Eligibility Criteria
Inclusion criteria healthy controls 1. Adult healthy volunteers 2. Matched for age, sex, BMI, and oestrogen replacement/menopause/hormonal contraceptives to patients. 3. No medication, except hormonal contraception Inclusion criteria 1. Adult patients with a confirmed diagnosis of AVP deficiency based on accepted criteria6 2. Stable hormone replacement therapy for at least three months with desmopressin and, in case of additional anterior pituitary deficiencies, with the respective substitution therapies. Exclusion criteria 1. Participation in a trial with investigational drugs within 30 days 2. Active substance use disorder within the last six months 3. Consumption of alcoholic beverages \>15 drinks/week 4. Current or previous psychotic disorder (e.g., schizophrenia spectrum disorder) 5. Pregnancy and breastfeeding within the last eight weeks
Contact & Investigator
Mirjam Christ-Crain, Prof. Dr.
PRINCIPAL INVESTIGATOR
University Hospital, Basel, Switzerland
Frequently Asked Questions
Who can join the NCT06676774 clinical trial?
This trial is open to participants of all sexes, aged 18 Years or older, studying Arginine Vasopressin Deficiency. Full inclusion and exclusion criteria are listed in the Eligibility Criteria section. Always confirm your eligibility with the research team before applying.
What phase is the NCT06676774 trial and what does that mean for participants?
Phase 2 trials evaluate whether the treatment shows signs of effectiveness while continuing to monitor safety. More participants are enrolled than in Phase 1 to help refine the treatment protocol.

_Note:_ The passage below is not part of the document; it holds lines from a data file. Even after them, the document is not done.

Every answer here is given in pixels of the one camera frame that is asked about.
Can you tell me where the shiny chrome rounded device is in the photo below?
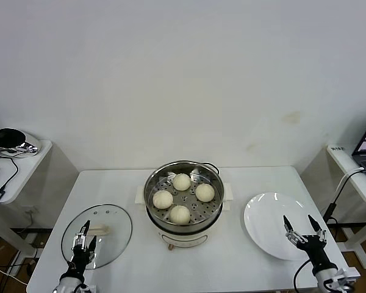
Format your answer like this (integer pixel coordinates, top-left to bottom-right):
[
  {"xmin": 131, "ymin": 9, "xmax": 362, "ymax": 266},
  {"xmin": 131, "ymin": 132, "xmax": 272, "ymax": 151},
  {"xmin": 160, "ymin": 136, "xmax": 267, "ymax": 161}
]
[{"xmin": 0, "ymin": 127, "xmax": 41, "ymax": 157}]

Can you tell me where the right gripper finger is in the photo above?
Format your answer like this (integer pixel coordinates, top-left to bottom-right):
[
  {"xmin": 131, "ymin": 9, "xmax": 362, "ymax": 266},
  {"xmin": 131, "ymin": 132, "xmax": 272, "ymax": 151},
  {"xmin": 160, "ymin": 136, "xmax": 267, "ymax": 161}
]
[
  {"xmin": 307, "ymin": 214, "xmax": 328, "ymax": 244},
  {"xmin": 282, "ymin": 214, "xmax": 308, "ymax": 245}
]

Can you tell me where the round glass pot lid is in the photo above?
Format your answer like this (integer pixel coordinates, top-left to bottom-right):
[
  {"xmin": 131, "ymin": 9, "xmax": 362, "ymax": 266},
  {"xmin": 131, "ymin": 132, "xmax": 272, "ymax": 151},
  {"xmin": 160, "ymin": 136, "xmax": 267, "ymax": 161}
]
[{"xmin": 60, "ymin": 203, "xmax": 134, "ymax": 270}]

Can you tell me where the perforated steel steamer basket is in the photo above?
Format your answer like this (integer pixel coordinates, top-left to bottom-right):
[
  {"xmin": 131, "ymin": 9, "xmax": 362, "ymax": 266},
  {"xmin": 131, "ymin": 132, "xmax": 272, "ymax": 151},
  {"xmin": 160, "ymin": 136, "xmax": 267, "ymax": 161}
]
[{"xmin": 144, "ymin": 159, "xmax": 226, "ymax": 234}]

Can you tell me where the thin black desk cable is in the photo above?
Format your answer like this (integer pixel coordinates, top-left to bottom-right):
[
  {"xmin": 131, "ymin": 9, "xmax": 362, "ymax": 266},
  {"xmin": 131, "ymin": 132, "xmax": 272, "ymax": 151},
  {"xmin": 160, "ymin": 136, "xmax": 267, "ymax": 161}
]
[{"xmin": 0, "ymin": 154, "xmax": 20, "ymax": 193}]

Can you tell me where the white side table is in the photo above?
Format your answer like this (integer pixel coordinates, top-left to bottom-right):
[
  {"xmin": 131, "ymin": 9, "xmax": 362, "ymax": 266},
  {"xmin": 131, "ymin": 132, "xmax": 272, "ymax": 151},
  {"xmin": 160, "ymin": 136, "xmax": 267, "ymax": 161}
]
[
  {"xmin": 0, "ymin": 139, "xmax": 54, "ymax": 263},
  {"xmin": 326, "ymin": 143, "xmax": 366, "ymax": 271}
]

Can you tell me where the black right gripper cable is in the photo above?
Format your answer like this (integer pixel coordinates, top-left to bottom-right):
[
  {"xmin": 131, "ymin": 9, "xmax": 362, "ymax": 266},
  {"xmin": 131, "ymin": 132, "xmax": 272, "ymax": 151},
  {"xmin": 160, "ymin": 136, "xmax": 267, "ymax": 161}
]
[{"xmin": 293, "ymin": 258, "xmax": 314, "ymax": 293}]

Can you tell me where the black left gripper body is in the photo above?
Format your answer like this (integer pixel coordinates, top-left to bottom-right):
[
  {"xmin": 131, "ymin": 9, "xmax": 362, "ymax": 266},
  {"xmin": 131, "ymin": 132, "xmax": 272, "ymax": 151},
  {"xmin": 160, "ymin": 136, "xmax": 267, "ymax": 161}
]
[{"xmin": 68, "ymin": 247, "xmax": 95, "ymax": 278}]

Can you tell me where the black power adapter cable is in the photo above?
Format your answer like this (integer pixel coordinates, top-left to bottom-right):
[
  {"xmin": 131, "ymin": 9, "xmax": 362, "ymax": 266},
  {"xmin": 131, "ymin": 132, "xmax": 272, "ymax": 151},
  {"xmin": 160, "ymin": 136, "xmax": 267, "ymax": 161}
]
[{"xmin": 322, "ymin": 170, "xmax": 366, "ymax": 225}]

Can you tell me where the white floor cable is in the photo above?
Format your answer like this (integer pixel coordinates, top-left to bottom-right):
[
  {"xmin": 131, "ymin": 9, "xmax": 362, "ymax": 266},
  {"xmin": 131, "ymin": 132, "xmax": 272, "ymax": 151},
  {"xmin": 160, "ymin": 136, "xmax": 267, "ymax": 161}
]
[{"xmin": 0, "ymin": 262, "xmax": 30, "ymax": 287}]

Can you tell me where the white laptop cable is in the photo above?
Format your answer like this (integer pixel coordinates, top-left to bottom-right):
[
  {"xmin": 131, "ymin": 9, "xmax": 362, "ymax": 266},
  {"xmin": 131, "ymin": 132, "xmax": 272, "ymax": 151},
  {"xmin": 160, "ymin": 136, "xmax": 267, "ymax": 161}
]
[{"xmin": 336, "ymin": 167, "xmax": 366, "ymax": 196}]

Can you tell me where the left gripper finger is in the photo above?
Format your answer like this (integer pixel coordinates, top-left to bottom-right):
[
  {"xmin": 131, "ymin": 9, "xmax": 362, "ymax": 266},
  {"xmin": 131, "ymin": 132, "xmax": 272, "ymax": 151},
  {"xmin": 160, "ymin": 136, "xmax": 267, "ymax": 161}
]
[
  {"xmin": 87, "ymin": 236, "xmax": 98, "ymax": 261},
  {"xmin": 74, "ymin": 219, "xmax": 92, "ymax": 248}
]

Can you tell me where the white round plate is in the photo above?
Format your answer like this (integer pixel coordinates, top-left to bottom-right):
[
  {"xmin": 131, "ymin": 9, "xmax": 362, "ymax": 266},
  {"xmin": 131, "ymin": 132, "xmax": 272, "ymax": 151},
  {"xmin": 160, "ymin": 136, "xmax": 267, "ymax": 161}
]
[{"xmin": 243, "ymin": 192, "xmax": 321, "ymax": 261}]

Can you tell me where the white steamed baozi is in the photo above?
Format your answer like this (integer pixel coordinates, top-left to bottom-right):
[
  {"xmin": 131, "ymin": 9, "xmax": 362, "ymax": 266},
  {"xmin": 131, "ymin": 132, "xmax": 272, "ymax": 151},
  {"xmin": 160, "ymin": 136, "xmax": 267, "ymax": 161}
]
[
  {"xmin": 195, "ymin": 183, "xmax": 215, "ymax": 203},
  {"xmin": 170, "ymin": 204, "xmax": 192, "ymax": 225},
  {"xmin": 152, "ymin": 189, "xmax": 173, "ymax": 210},
  {"xmin": 173, "ymin": 173, "xmax": 192, "ymax": 192}
]

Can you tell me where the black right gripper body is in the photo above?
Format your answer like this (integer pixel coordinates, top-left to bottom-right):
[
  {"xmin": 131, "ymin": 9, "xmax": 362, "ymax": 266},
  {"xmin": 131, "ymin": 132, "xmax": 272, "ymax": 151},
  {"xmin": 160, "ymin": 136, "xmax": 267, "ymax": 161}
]
[{"xmin": 298, "ymin": 234, "xmax": 339, "ymax": 275}]

Is NCT06676774 currently recruiting?
Yes, NCT06676774 is actively recruiting participants. Contact the research team at mirjam.christ-crain@ubs.ch for enrollment information.
Where is the NCT06676774 trial being conducted?
This trial is being conducted at Basel, Switzerland.
Who is sponsoring the NCT06676774 clinical trial?
NCT06676774 is sponsored by University Hospital, Basel, Switzerland. The principal investigator is Mirjam Christ-Crain, Prof. Dr. at University Hospital, Basel, Switzerland. The trial plans to enroll 42 participants.